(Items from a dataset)

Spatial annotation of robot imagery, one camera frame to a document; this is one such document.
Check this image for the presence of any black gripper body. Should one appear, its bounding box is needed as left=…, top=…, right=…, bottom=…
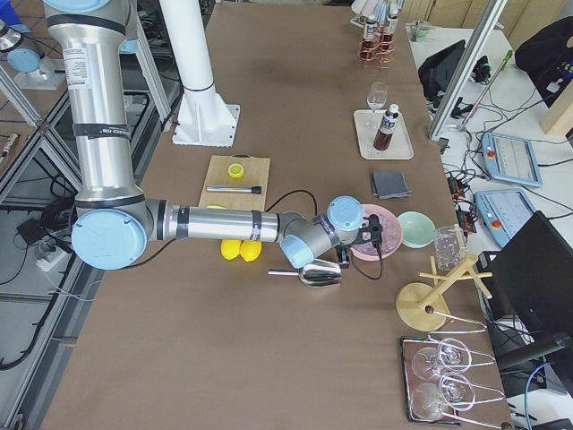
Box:
left=336, top=214, right=383, bottom=258

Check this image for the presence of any tea bottle white cap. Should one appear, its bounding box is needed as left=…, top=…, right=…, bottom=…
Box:
left=373, top=104, right=399, bottom=151

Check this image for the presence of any copper wire bottle basket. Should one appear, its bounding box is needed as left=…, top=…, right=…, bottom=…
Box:
left=358, top=21, right=395, bottom=70

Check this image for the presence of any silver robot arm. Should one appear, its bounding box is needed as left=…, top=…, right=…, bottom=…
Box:
left=1, top=21, right=65, bottom=90
left=44, top=1, right=382, bottom=270

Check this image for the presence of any pink bowl of ice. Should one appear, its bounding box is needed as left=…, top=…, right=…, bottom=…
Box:
left=351, top=203, right=403, bottom=262

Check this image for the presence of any steel ice scoop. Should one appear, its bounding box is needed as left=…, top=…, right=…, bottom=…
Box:
left=267, top=259, right=342, bottom=288

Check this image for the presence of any green ceramic bowl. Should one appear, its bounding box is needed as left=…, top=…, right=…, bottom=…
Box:
left=398, top=211, right=436, bottom=249

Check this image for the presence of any grey folded cloth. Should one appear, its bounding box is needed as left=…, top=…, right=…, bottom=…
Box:
left=371, top=171, right=411, bottom=199

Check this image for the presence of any glass mug on stand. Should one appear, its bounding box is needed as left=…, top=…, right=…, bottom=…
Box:
left=433, top=225, right=466, bottom=271

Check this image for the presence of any cream rabbit tray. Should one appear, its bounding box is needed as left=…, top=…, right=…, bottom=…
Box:
left=353, top=109, right=414, bottom=160

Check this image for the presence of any wooden cup tree stand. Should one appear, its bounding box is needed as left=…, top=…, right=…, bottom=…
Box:
left=396, top=251, right=492, bottom=332

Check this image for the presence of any yellow lemon far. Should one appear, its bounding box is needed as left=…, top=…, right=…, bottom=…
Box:
left=240, top=241, right=262, bottom=262

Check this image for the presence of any yellow lemon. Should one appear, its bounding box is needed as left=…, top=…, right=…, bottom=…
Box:
left=219, top=239, right=243, bottom=261
left=240, top=241, right=262, bottom=262

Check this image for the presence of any steel muddler black tip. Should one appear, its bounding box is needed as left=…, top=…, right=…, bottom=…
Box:
left=204, top=185, right=262, bottom=195

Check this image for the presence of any yellow lemon near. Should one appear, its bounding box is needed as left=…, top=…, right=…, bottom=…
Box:
left=219, top=239, right=243, bottom=261

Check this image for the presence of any bamboo cutting board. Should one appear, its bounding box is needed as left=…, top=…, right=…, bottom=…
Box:
left=198, top=155, right=270, bottom=211

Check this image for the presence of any blue teach pendant lower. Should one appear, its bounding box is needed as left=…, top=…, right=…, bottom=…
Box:
left=474, top=188, right=536, bottom=247

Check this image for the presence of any blue teach pendant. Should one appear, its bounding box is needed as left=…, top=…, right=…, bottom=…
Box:
left=482, top=132, right=543, bottom=187
left=474, top=188, right=536, bottom=247

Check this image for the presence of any clear wine glass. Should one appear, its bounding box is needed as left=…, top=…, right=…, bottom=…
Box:
left=364, top=82, right=388, bottom=129

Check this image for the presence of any half lemon slice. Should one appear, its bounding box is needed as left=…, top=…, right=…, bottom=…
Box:
left=227, top=163, right=244, bottom=179

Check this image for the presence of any upside-down wine glass upper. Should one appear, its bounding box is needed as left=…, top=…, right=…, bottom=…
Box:
left=411, top=338, right=495, bottom=381

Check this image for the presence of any upside-down wine glass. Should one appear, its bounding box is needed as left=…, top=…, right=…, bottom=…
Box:
left=409, top=371, right=506, bottom=425
left=411, top=338, right=495, bottom=381

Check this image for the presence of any blue teach pendant upper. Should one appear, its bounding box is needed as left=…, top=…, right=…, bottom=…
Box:
left=482, top=132, right=543, bottom=187

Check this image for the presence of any black tray with glasses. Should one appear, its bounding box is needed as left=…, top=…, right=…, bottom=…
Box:
left=400, top=337, right=511, bottom=429

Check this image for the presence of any black laptop monitor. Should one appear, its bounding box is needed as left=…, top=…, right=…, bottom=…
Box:
left=477, top=211, right=572, bottom=380

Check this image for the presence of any upside-down wine glass lower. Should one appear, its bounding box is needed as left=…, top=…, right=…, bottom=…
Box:
left=409, top=371, right=506, bottom=425

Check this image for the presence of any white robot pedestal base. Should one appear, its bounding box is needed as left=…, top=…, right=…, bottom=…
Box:
left=160, top=0, right=240, bottom=148

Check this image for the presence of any aluminium frame post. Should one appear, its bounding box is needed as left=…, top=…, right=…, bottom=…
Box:
left=428, top=0, right=507, bottom=142

§ Your task:
If an entry contains an image, print the rest of that entry exactly and leave the image out.

§ Response for this exercise:
Spatial annotation of robot imagery, one camera frame to a document; this is one such document.
Check this image for the presence of any black gripper body. Should one appear, its bounding box is needed as left=…, top=…, right=…, bottom=…
Box:
left=336, top=214, right=383, bottom=258

Check this image for the presence of any tea bottle white cap. Should one appear, its bounding box is needed as left=…, top=…, right=…, bottom=…
Box:
left=373, top=104, right=399, bottom=151

Check this image for the presence of any copper wire bottle basket. Should one appear, its bounding box is needed as left=…, top=…, right=…, bottom=…
Box:
left=358, top=21, right=395, bottom=70

Check this image for the presence of any silver robot arm. Should one appear, its bounding box is needed as left=…, top=…, right=…, bottom=…
Box:
left=1, top=21, right=65, bottom=90
left=44, top=1, right=382, bottom=270

Check this image for the presence of any pink bowl of ice. Should one appear, its bounding box is needed as left=…, top=…, right=…, bottom=…
Box:
left=351, top=203, right=403, bottom=262

Check this image for the presence of any steel ice scoop. Should one appear, its bounding box is needed as left=…, top=…, right=…, bottom=…
Box:
left=267, top=259, right=342, bottom=288

Check this image for the presence of any green ceramic bowl. Should one appear, its bounding box is needed as left=…, top=…, right=…, bottom=…
Box:
left=398, top=211, right=436, bottom=249

Check this image for the presence of any grey folded cloth. Should one appear, its bounding box is needed as left=…, top=…, right=…, bottom=…
Box:
left=371, top=171, right=411, bottom=199

Check this image for the presence of any glass mug on stand. Should one appear, its bounding box is needed as left=…, top=…, right=…, bottom=…
Box:
left=433, top=225, right=466, bottom=271

Check this image for the presence of any cream rabbit tray. Should one appear, its bounding box is needed as left=…, top=…, right=…, bottom=…
Box:
left=353, top=109, right=414, bottom=160

Check this image for the presence of any wooden cup tree stand. Should one appear, its bounding box is needed as left=…, top=…, right=…, bottom=…
Box:
left=396, top=251, right=492, bottom=332

Check this image for the presence of any yellow lemon far. Should one appear, its bounding box is needed as left=…, top=…, right=…, bottom=…
Box:
left=240, top=241, right=262, bottom=262

Check this image for the presence of any yellow lemon. Should one appear, its bounding box is needed as left=…, top=…, right=…, bottom=…
Box:
left=219, top=239, right=243, bottom=261
left=240, top=241, right=262, bottom=262

Check this image for the presence of any steel muddler black tip. Should one appear, its bounding box is needed as left=…, top=…, right=…, bottom=…
Box:
left=204, top=185, right=262, bottom=195

Check this image for the presence of any yellow lemon near. Should one appear, its bounding box is needed as left=…, top=…, right=…, bottom=…
Box:
left=219, top=239, right=243, bottom=261

Check this image for the presence of any bamboo cutting board. Should one appear, its bounding box is needed as left=…, top=…, right=…, bottom=…
Box:
left=198, top=155, right=270, bottom=211

Check this image for the presence of any blue teach pendant lower. Should one appear, its bounding box is needed as left=…, top=…, right=…, bottom=…
Box:
left=474, top=188, right=536, bottom=247

Check this image for the presence of any blue teach pendant. Should one appear, its bounding box is needed as left=…, top=…, right=…, bottom=…
Box:
left=482, top=132, right=543, bottom=187
left=474, top=188, right=536, bottom=247

Check this image for the presence of any clear wine glass. Should one appear, its bounding box is needed as left=…, top=…, right=…, bottom=…
Box:
left=364, top=82, right=388, bottom=129

Check this image for the presence of any half lemon slice. Should one appear, its bounding box is needed as left=…, top=…, right=…, bottom=…
Box:
left=227, top=163, right=244, bottom=179

Check this image for the presence of any upside-down wine glass upper. Should one appear, its bounding box is needed as left=…, top=…, right=…, bottom=…
Box:
left=411, top=338, right=495, bottom=381

Check this image for the presence of any upside-down wine glass. Should one appear, its bounding box is needed as left=…, top=…, right=…, bottom=…
Box:
left=409, top=371, right=506, bottom=425
left=411, top=338, right=495, bottom=381

Check this image for the presence of any blue teach pendant upper. Should one appear, its bounding box is needed as left=…, top=…, right=…, bottom=…
Box:
left=482, top=132, right=543, bottom=187

Check this image for the presence of any black tray with glasses. Should one appear, its bounding box is needed as left=…, top=…, right=…, bottom=…
Box:
left=400, top=337, right=511, bottom=429

Check this image for the presence of any black laptop monitor. Should one appear, its bounding box is needed as left=…, top=…, right=…, bottom=…
Box:
left=477, top=211, right=572, bottom=380

Check this image for the presence of any upside-down wine glass lower. Should one appear, its bounding box is needed as left=…, top=…, right=…, bottom=…
Box:
left=409, top=371, right=506, bottom=425

Check this image for the presence of any white robot pedestal base. Should one appear, its bounding box is needed as left=…, top=…, right=…, bottom=…
Box:
left=160, top=0, right=240, bottom=148

Check this image for the presence of any aluminium frame post. Should one appear, its bounding box is needed as left=…, top=…, right=…, bottom=…
Box:
left=428, top=0, right=507, bottom=142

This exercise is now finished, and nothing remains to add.